REQUIREMENT –
Return the run of lines below that opens with the line containing "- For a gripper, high" and closes with the line containing "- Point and", keeping each one exact.

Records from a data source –
*** Block opens ***
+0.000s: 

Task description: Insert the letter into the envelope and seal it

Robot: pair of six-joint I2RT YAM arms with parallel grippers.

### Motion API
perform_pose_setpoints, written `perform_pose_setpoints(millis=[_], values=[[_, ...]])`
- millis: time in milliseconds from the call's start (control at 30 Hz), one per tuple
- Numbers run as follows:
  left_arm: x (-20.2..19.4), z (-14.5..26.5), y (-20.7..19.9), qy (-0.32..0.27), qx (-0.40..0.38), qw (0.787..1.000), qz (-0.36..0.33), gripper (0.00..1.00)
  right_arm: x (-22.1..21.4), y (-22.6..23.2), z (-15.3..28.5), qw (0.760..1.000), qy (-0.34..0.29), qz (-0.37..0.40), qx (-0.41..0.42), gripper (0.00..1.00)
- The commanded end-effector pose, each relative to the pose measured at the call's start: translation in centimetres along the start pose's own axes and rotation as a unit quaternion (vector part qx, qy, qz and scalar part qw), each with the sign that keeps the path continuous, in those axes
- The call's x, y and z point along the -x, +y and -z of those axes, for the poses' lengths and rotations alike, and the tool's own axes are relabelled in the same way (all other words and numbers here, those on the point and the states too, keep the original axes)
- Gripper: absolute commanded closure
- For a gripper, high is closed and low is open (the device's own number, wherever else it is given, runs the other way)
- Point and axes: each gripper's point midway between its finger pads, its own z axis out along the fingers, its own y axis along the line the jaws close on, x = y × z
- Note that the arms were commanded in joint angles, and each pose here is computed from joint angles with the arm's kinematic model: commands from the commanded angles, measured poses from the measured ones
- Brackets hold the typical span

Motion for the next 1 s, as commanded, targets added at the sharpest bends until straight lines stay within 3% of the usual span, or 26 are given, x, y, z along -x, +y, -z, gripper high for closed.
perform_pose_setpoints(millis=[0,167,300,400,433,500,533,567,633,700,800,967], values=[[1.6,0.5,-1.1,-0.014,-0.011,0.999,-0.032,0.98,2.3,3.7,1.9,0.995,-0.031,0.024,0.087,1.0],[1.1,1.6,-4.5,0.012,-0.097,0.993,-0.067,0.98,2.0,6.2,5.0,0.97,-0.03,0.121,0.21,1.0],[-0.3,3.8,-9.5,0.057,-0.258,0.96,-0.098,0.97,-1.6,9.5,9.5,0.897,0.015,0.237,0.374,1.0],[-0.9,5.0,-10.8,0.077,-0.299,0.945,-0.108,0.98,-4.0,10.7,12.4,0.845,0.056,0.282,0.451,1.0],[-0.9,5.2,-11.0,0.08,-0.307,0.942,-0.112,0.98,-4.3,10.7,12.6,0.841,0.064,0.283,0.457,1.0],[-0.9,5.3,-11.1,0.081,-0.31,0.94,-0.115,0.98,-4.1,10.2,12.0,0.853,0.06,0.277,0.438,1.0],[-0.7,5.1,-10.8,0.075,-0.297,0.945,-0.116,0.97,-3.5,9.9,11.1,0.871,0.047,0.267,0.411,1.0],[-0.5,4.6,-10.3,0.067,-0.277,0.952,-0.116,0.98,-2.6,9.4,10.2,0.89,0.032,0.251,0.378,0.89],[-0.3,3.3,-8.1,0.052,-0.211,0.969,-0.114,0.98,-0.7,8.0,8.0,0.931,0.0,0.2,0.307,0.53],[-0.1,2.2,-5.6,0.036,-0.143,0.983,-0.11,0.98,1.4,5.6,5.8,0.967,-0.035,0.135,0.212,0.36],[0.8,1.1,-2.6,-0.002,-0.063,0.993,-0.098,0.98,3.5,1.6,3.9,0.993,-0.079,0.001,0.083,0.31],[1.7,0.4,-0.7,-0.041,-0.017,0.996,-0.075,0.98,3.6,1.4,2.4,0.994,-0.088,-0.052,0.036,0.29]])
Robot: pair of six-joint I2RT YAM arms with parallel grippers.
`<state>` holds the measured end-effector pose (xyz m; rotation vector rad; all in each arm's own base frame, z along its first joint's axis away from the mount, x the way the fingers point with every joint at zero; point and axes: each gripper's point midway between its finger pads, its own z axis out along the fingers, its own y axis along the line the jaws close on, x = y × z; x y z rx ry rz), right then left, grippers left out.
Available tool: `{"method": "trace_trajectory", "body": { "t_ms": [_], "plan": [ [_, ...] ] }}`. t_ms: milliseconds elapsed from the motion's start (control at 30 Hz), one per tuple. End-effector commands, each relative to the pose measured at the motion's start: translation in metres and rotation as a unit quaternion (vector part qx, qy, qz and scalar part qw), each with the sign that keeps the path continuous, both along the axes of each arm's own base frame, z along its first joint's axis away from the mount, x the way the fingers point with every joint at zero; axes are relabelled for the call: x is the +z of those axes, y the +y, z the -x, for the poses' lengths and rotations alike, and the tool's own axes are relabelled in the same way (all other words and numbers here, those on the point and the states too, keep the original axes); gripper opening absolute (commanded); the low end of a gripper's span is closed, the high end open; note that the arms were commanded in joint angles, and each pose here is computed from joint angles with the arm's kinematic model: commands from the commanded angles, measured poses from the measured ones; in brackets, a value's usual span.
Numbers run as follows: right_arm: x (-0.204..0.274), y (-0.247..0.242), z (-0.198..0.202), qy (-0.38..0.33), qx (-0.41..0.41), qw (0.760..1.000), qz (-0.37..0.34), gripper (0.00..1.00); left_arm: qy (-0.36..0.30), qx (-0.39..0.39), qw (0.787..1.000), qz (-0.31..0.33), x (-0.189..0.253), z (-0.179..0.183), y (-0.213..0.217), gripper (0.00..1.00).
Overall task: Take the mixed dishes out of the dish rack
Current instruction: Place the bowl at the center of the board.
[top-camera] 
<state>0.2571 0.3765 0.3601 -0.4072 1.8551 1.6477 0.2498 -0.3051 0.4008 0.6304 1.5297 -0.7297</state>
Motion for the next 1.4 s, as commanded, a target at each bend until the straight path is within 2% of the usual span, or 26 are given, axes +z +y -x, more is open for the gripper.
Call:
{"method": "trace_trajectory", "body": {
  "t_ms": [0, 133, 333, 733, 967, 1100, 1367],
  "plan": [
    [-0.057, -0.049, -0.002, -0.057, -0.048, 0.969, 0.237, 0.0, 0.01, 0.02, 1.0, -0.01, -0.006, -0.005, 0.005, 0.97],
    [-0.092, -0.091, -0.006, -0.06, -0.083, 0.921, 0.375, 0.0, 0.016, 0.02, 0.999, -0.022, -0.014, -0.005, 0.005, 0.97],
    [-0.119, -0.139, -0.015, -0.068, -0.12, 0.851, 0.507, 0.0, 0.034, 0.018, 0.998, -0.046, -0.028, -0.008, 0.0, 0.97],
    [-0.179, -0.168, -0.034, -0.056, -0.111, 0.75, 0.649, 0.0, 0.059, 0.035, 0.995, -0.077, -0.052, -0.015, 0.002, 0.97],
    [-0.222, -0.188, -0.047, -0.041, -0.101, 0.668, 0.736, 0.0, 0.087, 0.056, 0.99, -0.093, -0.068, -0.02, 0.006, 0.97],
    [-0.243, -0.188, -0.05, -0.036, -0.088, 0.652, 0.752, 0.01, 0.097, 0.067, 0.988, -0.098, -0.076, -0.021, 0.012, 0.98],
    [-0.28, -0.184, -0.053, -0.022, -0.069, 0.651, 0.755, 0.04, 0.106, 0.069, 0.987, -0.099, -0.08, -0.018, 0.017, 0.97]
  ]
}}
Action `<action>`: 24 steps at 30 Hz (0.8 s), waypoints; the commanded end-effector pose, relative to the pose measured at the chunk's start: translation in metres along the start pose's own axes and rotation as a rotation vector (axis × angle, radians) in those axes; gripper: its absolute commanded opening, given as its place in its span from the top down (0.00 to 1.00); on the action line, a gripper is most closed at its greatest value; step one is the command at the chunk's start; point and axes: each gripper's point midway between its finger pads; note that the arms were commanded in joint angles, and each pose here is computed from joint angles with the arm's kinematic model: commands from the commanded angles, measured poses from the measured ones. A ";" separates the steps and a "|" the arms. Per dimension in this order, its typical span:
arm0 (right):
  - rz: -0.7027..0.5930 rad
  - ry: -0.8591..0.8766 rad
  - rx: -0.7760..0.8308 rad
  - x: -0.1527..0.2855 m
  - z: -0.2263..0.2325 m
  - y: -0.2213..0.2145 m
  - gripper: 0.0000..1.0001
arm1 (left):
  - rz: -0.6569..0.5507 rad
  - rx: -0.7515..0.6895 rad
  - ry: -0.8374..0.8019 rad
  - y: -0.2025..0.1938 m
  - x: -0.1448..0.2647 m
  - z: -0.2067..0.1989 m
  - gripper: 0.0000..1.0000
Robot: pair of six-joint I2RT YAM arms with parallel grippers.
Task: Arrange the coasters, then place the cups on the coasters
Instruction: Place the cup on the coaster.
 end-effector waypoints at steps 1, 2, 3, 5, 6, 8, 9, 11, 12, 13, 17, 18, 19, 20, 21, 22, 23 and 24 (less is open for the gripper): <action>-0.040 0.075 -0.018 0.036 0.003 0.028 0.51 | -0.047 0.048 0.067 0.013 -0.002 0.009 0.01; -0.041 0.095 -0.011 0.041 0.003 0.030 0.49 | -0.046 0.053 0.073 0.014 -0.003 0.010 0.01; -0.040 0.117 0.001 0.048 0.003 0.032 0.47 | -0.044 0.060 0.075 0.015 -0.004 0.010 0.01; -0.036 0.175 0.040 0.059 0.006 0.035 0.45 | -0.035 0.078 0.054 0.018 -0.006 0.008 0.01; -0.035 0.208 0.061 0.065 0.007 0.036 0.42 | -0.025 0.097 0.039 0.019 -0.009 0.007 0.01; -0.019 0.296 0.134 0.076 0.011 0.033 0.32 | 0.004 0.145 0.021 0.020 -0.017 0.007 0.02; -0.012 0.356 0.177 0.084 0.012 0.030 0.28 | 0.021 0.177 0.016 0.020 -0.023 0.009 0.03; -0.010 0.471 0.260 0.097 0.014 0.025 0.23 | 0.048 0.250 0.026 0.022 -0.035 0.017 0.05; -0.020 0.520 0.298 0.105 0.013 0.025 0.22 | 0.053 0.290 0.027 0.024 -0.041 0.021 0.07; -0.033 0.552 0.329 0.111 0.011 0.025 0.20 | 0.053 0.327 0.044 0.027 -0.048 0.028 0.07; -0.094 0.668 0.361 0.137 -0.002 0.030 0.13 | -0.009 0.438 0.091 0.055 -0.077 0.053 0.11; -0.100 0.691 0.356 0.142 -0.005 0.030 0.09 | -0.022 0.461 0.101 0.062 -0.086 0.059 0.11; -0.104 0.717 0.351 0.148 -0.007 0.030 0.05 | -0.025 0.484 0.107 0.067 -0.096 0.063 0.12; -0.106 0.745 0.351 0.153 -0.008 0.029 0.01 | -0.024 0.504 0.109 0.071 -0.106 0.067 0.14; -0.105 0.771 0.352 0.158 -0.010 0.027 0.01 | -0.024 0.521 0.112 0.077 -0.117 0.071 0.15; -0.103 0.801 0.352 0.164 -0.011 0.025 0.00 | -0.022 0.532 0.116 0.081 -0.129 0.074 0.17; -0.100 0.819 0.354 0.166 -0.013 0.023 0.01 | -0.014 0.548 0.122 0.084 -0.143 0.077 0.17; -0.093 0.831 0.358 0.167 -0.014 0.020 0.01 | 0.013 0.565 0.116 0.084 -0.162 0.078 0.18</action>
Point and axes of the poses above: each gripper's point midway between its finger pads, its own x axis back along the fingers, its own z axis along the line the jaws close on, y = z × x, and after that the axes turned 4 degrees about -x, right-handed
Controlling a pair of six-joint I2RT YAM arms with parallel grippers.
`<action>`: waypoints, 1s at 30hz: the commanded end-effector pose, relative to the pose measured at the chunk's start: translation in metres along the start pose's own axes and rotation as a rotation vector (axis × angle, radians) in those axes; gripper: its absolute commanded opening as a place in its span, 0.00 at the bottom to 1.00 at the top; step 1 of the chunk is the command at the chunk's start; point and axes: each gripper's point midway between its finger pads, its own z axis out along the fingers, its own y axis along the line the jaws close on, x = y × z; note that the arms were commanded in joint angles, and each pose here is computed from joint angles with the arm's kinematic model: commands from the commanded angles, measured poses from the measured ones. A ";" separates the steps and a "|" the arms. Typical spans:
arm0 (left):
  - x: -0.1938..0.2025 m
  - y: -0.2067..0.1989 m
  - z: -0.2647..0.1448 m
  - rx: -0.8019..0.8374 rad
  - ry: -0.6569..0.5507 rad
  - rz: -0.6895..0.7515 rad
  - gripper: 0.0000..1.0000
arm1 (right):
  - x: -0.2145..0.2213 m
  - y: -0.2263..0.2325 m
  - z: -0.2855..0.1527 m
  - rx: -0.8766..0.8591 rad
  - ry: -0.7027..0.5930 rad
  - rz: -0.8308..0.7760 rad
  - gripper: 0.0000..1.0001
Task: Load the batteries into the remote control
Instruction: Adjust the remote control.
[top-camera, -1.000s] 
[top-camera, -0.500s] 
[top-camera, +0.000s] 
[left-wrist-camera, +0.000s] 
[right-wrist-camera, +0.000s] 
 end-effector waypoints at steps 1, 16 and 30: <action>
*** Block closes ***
YOUR RESPONSE –
- For a gripper, high is closed and low is open (the device's own number, wherever else it is given, runs the other way)
- Point and axes: each gripper's point midway between its finger pads, its own z axis out along the fingers, its own y axis along the line the jaws close on, x = y × z

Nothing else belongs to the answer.